• _Description of the task_: Please work out how many lines in the data below contain "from", and reply with that number alone.

Extracted data entries:

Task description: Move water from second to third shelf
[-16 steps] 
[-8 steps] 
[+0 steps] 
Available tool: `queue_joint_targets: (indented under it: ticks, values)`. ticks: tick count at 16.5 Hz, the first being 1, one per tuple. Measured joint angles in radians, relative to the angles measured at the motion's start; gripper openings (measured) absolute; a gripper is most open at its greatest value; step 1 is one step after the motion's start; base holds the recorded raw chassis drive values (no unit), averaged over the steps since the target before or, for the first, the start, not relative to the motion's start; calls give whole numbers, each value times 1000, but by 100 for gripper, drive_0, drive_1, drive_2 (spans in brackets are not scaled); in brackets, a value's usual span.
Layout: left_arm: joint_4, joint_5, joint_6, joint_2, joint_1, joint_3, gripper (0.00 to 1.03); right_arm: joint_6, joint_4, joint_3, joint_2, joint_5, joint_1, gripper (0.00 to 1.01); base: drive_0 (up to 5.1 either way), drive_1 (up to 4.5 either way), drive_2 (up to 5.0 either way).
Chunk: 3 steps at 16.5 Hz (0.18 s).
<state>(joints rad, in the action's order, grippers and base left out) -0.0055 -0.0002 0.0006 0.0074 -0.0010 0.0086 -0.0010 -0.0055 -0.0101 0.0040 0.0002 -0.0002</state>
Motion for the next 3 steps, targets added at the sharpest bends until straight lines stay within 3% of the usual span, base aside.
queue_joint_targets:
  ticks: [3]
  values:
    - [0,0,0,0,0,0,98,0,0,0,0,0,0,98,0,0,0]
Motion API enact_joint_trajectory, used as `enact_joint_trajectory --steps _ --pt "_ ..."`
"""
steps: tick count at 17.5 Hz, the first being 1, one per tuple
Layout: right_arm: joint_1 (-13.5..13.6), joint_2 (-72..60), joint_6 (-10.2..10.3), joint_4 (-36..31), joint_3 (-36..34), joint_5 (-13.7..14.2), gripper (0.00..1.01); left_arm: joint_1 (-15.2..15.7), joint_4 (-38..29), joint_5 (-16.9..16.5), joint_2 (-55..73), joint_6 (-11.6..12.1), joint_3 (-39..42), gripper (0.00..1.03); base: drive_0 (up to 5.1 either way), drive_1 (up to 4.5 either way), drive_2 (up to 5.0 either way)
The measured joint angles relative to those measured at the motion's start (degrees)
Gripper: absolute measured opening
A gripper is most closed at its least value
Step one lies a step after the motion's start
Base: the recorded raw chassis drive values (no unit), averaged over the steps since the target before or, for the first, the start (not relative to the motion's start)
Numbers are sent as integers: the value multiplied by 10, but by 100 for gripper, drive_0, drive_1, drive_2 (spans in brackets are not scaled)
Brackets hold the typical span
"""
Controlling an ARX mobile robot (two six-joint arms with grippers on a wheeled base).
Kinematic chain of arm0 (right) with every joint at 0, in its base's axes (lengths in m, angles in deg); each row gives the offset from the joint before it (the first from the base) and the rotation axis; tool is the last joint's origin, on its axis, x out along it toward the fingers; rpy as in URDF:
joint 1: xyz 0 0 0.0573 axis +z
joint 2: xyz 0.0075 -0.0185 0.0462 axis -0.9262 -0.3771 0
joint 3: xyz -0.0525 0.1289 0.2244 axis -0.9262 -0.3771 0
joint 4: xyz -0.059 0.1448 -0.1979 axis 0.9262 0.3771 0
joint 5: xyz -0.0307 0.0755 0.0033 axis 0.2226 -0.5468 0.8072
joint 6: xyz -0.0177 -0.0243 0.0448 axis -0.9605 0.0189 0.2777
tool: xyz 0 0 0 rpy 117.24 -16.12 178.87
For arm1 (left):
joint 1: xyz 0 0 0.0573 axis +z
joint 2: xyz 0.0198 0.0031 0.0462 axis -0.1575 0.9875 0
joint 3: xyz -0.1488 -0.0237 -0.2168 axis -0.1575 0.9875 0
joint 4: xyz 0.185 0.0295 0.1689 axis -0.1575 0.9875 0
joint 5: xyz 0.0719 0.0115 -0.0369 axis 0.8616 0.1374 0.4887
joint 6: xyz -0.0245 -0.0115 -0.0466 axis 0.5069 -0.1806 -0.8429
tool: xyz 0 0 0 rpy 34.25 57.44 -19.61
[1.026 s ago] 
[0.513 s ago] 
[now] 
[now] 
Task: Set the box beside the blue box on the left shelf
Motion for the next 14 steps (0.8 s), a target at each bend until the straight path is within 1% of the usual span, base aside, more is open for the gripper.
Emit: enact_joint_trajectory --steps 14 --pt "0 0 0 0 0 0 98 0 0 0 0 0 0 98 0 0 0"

• _Result below_: 2